ふと、気配を覚えた。刹那に抜刀、迎撃。
森で出会ったアレが、そこにいた。打ち合いの末、間合いを取る。影のように朧な体、しかしその手には、立派な剣が握られていた。
「お前…」
ここで、守り続けてたのか。時の流れないこの屋敷でずっと。刃を交えるだけで分かる。
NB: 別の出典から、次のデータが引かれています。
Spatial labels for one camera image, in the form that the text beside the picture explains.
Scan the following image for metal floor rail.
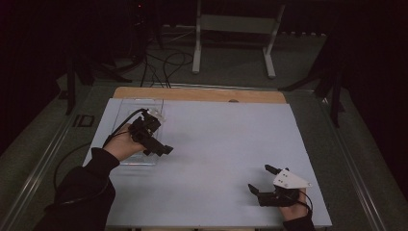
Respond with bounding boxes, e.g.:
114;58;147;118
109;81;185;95
0;105;85;231
316;95;391;231

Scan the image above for person's right hand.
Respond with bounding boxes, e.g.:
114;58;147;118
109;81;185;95
278;189;309;222

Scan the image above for black floor cables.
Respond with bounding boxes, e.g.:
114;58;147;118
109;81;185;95
140;50;194;90

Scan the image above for white metal stand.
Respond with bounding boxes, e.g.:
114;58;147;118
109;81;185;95
191;0;287;80

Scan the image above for person's left hand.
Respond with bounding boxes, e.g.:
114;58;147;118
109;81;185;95
103;124;146;163

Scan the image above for white table sheet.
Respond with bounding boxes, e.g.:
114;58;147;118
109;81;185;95
82;97;333;229

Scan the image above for clear plastic storage bin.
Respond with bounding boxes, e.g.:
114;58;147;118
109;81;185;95
110;97;166;167

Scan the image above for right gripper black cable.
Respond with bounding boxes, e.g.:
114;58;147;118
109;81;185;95
299;189;314;215

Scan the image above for black rectangular floor frame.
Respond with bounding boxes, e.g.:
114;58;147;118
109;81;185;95
72;114;96;128

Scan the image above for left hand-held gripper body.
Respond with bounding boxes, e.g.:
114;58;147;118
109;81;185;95
128;108;166;146

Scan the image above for black tripod stand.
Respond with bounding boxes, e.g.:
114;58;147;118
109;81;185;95
278;32;348;129
57;47;133;116

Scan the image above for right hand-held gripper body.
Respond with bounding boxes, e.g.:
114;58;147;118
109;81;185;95
257;167;313;207

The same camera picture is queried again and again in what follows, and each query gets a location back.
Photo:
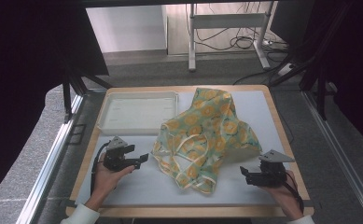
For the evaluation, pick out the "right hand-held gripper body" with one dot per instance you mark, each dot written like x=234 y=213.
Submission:
x=272 y=174

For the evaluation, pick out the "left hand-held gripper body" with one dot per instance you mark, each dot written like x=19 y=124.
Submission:
x=115 y=158

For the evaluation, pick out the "white plastic tray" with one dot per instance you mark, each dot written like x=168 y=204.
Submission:
x=135 y=112

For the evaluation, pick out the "yellow floral patterned garment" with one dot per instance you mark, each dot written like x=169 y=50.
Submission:
x=207 y=124

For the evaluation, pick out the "person's right hand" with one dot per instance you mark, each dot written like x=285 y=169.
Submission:
x=282 y=196

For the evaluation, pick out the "person's left hand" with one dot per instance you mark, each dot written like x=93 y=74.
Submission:
x=107 y=182

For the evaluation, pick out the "grey table mat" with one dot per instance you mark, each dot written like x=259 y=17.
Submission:
x=157 y=186

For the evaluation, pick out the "black metal stand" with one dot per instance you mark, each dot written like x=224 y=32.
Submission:
x=67 y=93
x=320 y=93

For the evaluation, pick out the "white power strip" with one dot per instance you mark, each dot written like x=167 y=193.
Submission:
x=285 y=70

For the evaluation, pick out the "black curtain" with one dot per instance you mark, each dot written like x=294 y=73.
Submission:
x=20 y=62
x=356 y=62

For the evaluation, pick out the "dark monitor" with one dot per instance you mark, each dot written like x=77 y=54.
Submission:
x=291 y=21

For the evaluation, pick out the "aluminium frame rail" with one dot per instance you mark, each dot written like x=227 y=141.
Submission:
x=51 y=155
x=341 y=155

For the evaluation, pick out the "white wall panel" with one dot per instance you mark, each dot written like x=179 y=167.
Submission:
x=126 y=28

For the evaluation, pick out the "white metal desk frame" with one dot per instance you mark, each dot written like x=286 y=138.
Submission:
x=229 y=21

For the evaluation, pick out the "black frame crossbar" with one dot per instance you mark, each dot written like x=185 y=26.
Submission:
x=185 y=2

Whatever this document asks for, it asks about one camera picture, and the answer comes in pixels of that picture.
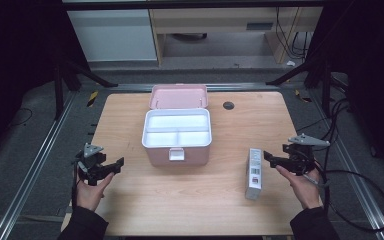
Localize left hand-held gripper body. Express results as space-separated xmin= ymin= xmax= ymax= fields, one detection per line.
xmin=74 ymin=143 xmax=108 ymax=186

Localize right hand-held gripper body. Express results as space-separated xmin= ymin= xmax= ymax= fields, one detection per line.
xmin=282 ymin=133 xmax=331 ymax=176

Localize white medicine carton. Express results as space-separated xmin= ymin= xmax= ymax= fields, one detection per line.
xmin=244 ymin=148 xmax=263 ymax=201

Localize white insert tray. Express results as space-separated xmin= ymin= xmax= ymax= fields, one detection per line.
xmin=142 ymin=108 xmax=213 ymax=149

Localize pink storage box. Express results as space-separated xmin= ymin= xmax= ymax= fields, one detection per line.
xmin=141 ymin=83 xmax=213 ymax=168

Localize person's left hand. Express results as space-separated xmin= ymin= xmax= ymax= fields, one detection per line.
xmin=75 ymin=172 xmax=115 ymax=212

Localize person's right hand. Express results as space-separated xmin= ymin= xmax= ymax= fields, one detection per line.
xmin=275 ymin=165 xmax=322 ymax=210

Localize yellow black tape strip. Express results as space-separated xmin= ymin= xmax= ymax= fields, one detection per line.
xmin=86 ymin=90 xmax=100 ymax=108
xmin=294 ymin=89 xmax=313 ymax=103

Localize black metal stand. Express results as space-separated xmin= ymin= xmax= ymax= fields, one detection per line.
xmin=265 ymin=59 xmax=335 ymax=118
xmin=52 ymin=59 xmax=118 ymax=121

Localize white cabinet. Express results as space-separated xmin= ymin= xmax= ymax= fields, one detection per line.
xmin=67 ymin=9 xmax=158 ymax=63

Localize light wooden desk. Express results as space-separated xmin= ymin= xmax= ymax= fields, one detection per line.
xmin=148 ymin=7 xmax=324 ymax=66

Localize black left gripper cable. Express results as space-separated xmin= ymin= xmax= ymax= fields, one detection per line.
xmin=71 ymin=159 xmax=81 ymax=209

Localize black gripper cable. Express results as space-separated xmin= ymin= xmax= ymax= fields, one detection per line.
xmin=71 ymin=159 xmax=81 ymax=209
xmin=304 ymin=165 xmax=384 ymax=234

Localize thin black floor cable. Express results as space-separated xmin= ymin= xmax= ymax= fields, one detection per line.
xmin=295 ymin=96 xmax=353 ymax=152

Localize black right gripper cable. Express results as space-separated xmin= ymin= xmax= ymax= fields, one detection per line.
xmin=304 ymin=165 xmax=384 ymax=234

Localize long metal floor rail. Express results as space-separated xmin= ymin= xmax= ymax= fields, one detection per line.
xmin=0 ymin=91 xmax=78 ymax=240
xmin=309 ymin=89 xmax=384 ymax=240

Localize metal crossbar rail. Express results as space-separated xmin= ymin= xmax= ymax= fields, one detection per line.
xmin=112 ymin=82 xmax=281 ymax=93

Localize black cables under desk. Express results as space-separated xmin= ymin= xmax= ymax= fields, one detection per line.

彼の執念が未だに体を動かしている。
「請け負った、どうか楽になってくれ」
彼の体は嘘のように軽い。突き崩して切りかかる。心臓の直上を切り裂いた。
砂のように崩れ、魔力の残滓すら残らなかった。
鞘に納めてふと、傍を見る。そこには先程までなかった長剣。鍔に填められた宝石が魔力と輝く。彼が持っていたものだと一目でわかる。
剣に近寄る。宝石には何か彫られていた。
「これ…うちの紋じゃねぇか」
三本薔薇に棘の茎。見慣れた紋章に思わず手を伸ばす。間違えは無い、これは―――
触れた途端、光が溢れた。
名も知らぬ彼に託された、名も知らぬ彼女。そして一振りの長剣。一体何を成せばいいか、正直分からない。その状況下でも一つ、分かることがある。